The other kid's mother and I were both sitting less than two feet away. I waited a minute to see if she would respond, and then I said to the kid, in a friendly and conversational voice, "I think the baby was still playing with that toy. See, she looks sad. Can you give it back to her, please?" I put my hand on the toy and he relinquished it without any kind of struggle or negative reaction. (I wouldn't have taken it from him by force.) I gave it back to Alex, who immediately stopped crying, and the kid wandered off to play with something else.
But his mother seemed offended. "He's just a few months older than she is, you know," she said in an abrupt tone of voice. "He doesn't know not to take things."
"Oh, of course not," I said. "Alex takes other kids' toys all the time. Sometimes kids don't even mind, but if they're upset..."
"Is she your first?" she asked, in what seemed like a wow-are-you-inexperienced tone. I said that she was. She asked how old Alex was, and then said, "so he's... eight months older than she is." That was the end of our conversation. (So much for "only a few months older," anyway.)
My question is, was I wrong to speak directly to her kid about returning the toy? I would never discipline someone else's child, but this seemed more like saying for Alex what she's too young to say for herself. I just kind of expect that, in a group of very young kids, adults will step in to help negotiate social mishaps. I don't expect kids of that age to spontaneously refrain from taking toys from each other.
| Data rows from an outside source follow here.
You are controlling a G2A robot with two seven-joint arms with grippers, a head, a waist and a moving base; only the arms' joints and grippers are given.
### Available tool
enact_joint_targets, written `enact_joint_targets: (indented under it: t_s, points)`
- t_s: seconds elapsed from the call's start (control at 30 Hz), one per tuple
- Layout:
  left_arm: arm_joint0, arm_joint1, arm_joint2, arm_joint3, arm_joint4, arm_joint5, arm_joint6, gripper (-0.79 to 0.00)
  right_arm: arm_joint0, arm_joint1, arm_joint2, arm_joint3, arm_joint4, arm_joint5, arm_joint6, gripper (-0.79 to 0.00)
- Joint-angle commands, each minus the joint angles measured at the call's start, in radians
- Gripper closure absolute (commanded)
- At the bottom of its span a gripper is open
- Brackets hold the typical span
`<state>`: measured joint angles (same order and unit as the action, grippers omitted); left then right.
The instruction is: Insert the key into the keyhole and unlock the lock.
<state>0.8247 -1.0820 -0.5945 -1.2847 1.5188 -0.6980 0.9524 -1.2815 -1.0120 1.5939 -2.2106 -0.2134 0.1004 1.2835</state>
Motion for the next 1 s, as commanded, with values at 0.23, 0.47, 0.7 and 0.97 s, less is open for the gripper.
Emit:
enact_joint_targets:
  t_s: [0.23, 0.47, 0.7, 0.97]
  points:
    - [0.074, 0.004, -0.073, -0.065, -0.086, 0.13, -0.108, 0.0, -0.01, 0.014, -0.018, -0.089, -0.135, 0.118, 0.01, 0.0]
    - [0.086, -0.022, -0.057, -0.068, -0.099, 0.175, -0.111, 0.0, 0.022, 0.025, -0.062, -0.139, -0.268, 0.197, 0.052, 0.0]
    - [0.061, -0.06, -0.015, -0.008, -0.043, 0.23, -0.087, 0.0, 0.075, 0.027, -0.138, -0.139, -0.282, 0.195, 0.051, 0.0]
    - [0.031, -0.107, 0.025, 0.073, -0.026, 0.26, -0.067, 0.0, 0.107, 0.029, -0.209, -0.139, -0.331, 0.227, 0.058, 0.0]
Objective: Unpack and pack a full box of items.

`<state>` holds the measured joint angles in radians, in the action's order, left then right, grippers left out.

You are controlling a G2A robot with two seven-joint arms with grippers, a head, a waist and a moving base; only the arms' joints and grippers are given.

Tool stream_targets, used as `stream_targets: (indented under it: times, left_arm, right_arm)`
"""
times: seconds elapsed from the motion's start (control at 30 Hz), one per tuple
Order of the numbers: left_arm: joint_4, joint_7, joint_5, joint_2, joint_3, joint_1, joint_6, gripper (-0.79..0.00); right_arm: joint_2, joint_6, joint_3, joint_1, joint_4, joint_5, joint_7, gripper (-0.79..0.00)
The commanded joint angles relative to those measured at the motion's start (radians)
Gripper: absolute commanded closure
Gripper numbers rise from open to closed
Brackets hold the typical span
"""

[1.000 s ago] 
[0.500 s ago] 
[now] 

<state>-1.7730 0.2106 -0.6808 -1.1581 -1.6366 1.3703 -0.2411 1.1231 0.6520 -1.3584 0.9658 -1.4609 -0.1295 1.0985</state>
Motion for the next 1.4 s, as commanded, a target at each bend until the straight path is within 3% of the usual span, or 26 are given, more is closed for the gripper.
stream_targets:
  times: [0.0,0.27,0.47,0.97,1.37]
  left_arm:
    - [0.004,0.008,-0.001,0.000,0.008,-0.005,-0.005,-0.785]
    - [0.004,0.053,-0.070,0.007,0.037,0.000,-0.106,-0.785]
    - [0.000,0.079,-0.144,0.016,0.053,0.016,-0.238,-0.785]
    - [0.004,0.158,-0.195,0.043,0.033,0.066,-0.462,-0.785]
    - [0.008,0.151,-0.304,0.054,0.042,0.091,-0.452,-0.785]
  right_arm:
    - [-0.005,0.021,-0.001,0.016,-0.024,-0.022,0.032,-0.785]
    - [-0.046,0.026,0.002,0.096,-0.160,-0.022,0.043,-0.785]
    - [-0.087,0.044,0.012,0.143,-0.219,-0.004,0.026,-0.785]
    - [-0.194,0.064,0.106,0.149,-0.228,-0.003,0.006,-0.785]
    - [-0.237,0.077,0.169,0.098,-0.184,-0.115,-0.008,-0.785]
But maybe she felt criticized as a parent? Should I have asked her to intervene, instead?
no subject
Date: 2006-01-07 03:23 pm (UTC)(1) That level of community intervention is dependent on there being a high level of community agreement about how children should behave and how they should be disciplined. That's nothing you can rely on in a more diverse society. Should kids be reprimanded for a potty accident? For eating candy? For playing with "wrong-gender" toys? For showing off? For excluding another kid from their games? For swearing? I know my answers, but I'm pretty sure that not every parent on my block has the same set of answers.
(2) Philosophically, I don't think that Alex should have to obey any adult simply by virtue of that person's adulthood. Every adult does not have command authority over every child. That's not to say that she doesn't have to obey anyone but her parents - the librarian has authority at the library, the teachers have authority at school, her friends' parents have authority at their houses or when they are taking Alex on an outing.
But if J. Random Neighbor tells her that she shouldn't eat candy because it will rot her teeth, or that she needs to pick up someone else's trash on the sidewalk because "you kids are making a mess of the whole neighborhood, or that children should let adults get served first in a store, then Alex is as free to disregard J. Random Neighbor's opinion as I am.
no subject
Date: 2006-01-07 05:15 pm (UTC)But you're right - it was a different time and a different place, and there was a pretty high level of agreement on how we should behave.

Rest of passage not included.